Using the entries that follow, write out the line containing "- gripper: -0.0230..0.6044", the line containing "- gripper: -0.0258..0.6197", and every line between them, exactly and nothing else.

----

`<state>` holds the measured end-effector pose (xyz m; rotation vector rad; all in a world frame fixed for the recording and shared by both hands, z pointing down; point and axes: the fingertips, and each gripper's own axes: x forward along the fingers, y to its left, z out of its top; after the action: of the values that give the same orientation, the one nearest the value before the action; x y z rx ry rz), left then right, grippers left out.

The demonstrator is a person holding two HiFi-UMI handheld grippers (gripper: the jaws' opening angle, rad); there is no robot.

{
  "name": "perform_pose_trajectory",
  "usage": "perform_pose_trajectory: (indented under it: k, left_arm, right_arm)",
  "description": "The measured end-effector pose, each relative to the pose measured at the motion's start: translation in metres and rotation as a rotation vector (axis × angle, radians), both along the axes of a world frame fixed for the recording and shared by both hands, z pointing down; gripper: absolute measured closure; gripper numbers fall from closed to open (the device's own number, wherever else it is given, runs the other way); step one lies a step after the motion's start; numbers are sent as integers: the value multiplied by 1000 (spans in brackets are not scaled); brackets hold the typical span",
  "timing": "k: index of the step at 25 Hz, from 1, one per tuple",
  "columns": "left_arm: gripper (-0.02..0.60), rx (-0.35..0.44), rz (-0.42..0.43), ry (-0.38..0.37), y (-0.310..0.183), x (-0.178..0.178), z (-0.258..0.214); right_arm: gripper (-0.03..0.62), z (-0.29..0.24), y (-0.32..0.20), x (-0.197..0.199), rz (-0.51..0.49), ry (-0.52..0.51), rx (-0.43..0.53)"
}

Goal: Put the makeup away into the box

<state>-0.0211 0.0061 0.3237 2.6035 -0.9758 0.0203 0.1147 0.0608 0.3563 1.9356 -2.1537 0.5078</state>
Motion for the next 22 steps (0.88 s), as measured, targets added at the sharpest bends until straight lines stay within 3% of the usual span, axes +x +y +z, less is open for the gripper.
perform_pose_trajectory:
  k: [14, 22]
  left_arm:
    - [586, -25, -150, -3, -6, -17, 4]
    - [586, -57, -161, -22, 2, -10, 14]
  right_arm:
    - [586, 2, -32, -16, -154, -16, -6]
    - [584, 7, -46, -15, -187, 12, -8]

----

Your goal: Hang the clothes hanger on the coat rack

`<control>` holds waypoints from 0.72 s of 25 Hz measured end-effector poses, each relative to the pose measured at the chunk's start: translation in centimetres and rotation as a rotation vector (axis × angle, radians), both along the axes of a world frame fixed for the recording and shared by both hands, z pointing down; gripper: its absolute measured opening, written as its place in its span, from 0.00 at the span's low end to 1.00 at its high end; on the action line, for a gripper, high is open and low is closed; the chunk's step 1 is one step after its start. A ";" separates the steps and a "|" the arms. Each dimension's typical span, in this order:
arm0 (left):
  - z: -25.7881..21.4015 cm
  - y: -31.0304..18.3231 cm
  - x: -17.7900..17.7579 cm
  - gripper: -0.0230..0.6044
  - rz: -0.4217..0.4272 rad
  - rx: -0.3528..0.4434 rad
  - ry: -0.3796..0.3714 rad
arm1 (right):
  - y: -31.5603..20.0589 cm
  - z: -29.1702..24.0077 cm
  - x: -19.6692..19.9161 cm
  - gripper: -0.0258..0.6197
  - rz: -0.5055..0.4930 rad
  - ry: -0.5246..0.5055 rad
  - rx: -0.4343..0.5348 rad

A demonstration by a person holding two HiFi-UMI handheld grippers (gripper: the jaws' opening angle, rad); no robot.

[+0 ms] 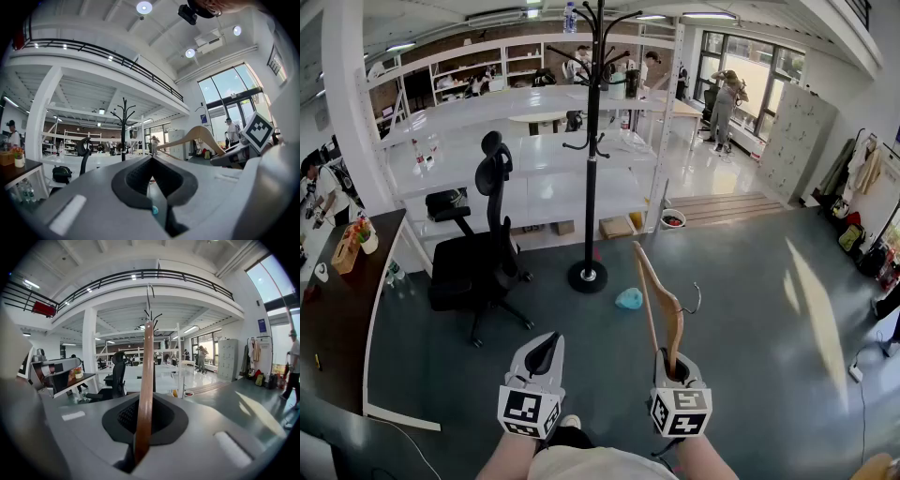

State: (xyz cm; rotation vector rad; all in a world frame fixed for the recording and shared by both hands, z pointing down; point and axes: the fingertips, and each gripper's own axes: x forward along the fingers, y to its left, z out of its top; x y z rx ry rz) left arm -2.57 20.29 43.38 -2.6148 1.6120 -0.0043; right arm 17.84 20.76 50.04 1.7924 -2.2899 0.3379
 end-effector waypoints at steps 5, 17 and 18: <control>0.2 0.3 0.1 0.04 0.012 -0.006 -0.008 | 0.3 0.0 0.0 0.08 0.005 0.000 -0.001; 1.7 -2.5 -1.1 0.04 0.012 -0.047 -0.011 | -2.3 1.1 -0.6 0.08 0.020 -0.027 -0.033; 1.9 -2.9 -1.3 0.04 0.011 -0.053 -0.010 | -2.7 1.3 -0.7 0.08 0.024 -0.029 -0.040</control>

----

[RESULT]
  - gripper: -0.0230..0.6044
  - rz: -0.4217..0.4272 rad
  - rx: -0.3528..0.4434 rad
  - ry: -0.3796..0.3714 rad
arm1 (right):
  - y: -31.5603..20.0589 cm
  - z: -29.1702..24.0077 cm
  - x: -19.6692..19.9161 cm
  - gripper: -0.0258..0.6197

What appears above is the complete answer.